_Exercise objective_:
Please copy all of the data that follows exactly, leaving any pictures out.

_Input data_:
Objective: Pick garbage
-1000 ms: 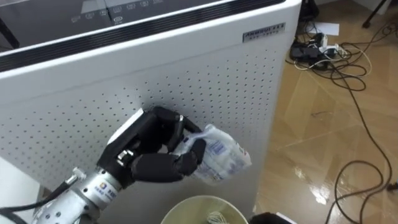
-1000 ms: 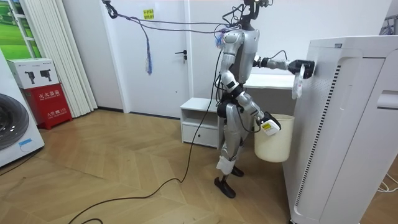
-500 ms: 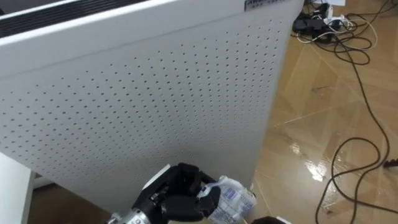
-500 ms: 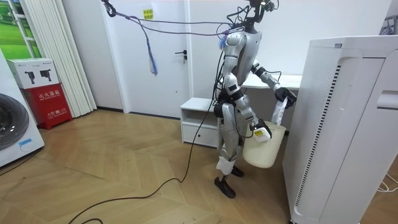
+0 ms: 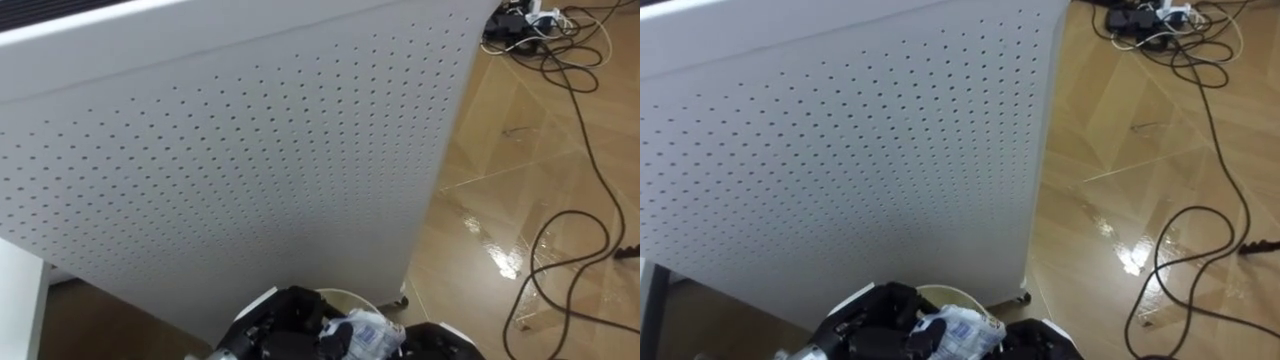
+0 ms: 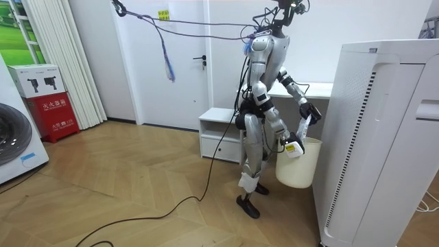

_Task output_:
Objective: Pick garbage
-1000 ms: 
-1000 ms: 
-500 ms: 
-500 ms: 
+0 ms: 
+0 ms: 

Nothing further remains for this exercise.